第11話


「・・・」

 これほどまでに緊迫した夕食は経験したことないと、慎二はしみじみと思っていた。彼はいま、菖蒲ヶ原家の大きな食卓で、非常に気まずい雰囲気のまま箸を持っている。

 菖蒲ヶ原家の家主である菖蒲ヶ原誠人が、デンと中央に構えていた。彼の右側に雪子が、その隣に慎二が座っている。家主は当然のように不機嫌だ。

「今日の献立はなんだ。お子様ランチか」

 筋肉質とはいえ、揚げ物主体のメニューは気に入らない様子だ。

「慎二が好きなものだから、水戸さんに頼んで作ってもらったのよ」

「どうして、うちのことにその男の趣向が反映されるんだ。家族でもないのに」

「すみません」

 すかさず慎二が遺憾の意を告げる。誠人の言い分は、もっとものことだと納得していた。

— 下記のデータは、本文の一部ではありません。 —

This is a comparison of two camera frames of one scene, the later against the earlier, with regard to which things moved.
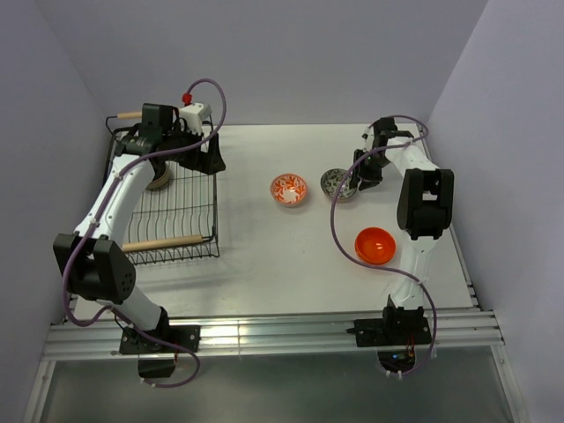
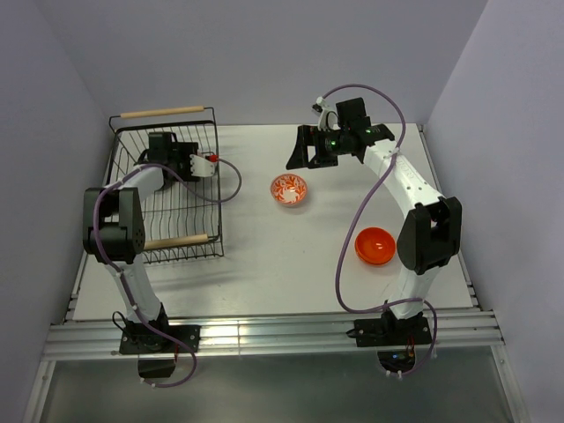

「私の彼氏があいさつに来たんだから、菖蒲ヶ原家として気をつかうのは当然じゃないの」

「あいさつって、おまえはなんの挨拶をしにきたんだ」

「えっ」

 慎二の目が点になる。誠人の視線は槍の先より鋭かった。

「まあ、あのう、菖蒲ヶ原さんにお世話となっているので、あのあのう、あいさつしようと思いまして。深い意味はないですよ。か、軽い意味のアイサツなんです。すみません」

 誠人はさも不機嫌そうにエビフライを口に突っ込みながら、言葉に詰まる男子高校生を凝視していた。さらに、高級ウイスキーをグラスに注ぎもせずラッパ飲みした。半分ほど空けると、すでに目が据わっていた。

「私のことに、お父さんは口出ししないでよ」

「私はおまえの父親なんだぞ。そういうわけにはいかない。娘がどこの馬の骨ともわからん男に弄られるのを、黙って見てるわけにはいかないんだ」

「慎二は馬の骨じゃないし、私をイジっているとか、そんなことできるわけないないじゃないの。童貞なのに」

「なにーっ、貴様はドウテイか」

「す、すみません。じつはそうなんです」

 未経験者であることが罪深いことに感じて、慎二はすかさず謝罪した。さほど腹が減っているわけでもないが、気を紛らわすために箸を出した。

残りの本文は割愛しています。